Please do more than just reading the headline!

Daily flossing was dropped from the nutrition guidelines produced by the departments of Agriculture and Health and Human Services this year.  Why?  They state “because the effectiveness of flossing had never been researched, as required”.  This is not entirely true.

A review of 12 separate studies regarding this topic ( shows the following:

  1. Flossing and brushing reduces the risks of gingivitis significantly compared to brushing alone.
  2. There was no evidence of reduction in plaque
  3. The studies did not go on long enough to confirm nor deny the reduction in caries (tooth decay)

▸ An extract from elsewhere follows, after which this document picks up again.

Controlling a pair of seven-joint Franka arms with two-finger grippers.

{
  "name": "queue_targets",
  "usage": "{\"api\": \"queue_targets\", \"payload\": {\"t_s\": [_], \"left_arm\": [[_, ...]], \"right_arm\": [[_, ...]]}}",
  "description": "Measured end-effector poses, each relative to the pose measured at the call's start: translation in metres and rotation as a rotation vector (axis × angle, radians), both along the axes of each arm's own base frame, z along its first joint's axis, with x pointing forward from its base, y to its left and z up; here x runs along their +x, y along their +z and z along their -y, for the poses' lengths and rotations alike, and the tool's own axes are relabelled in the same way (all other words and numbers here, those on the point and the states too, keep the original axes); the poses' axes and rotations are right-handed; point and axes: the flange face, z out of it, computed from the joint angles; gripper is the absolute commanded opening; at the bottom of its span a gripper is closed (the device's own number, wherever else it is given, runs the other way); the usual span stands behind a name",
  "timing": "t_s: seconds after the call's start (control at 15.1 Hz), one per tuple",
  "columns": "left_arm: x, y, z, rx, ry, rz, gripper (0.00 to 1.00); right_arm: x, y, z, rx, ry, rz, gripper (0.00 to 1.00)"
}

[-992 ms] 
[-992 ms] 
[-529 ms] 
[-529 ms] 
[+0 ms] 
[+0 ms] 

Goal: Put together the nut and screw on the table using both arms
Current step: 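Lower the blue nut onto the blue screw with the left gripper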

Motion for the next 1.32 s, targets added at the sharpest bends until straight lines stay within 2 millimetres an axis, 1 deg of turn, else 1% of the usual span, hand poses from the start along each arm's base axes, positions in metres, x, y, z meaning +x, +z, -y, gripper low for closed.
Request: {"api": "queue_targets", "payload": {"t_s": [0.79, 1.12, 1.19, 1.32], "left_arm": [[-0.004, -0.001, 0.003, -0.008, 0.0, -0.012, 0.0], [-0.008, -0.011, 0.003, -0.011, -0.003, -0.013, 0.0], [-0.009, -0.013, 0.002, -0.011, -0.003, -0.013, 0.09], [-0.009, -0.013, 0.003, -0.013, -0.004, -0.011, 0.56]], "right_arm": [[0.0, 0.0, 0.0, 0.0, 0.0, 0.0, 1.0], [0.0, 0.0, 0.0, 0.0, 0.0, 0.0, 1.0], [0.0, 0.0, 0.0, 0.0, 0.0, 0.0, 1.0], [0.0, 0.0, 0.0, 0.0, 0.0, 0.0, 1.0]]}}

Gingivitis is the bleeding and mild inflammation of the gums.  It is early stages of periodontal disease.  Untreated, it can lead to periodontitis, bone loss, infection and loss of teeth.

The problem: the trials were deemed to be of poor quality and the results were unreliable.  Hopefully, this will lead to better research on the benefits of flossing in addition to brushing.  I think the manufacturers of floss would want to push for this research to be done.  Long term controlled studies should be forthcoming.

Based on my experience and observations, my recommendation is: KEEP FLOSSING!  The benefits of proper flossing outweigh any real or perceived risks. No brush can get to the tight spaces between teeth.  Mouthwashes and rinses do not remove any debris caught between teeth.  Anecdotally, I have seen patients with beginning carious lesions between their teeth halt the progression of the decay and avoid having the have fillings done by simply adding this one simply thing (flossing) to their daily routine.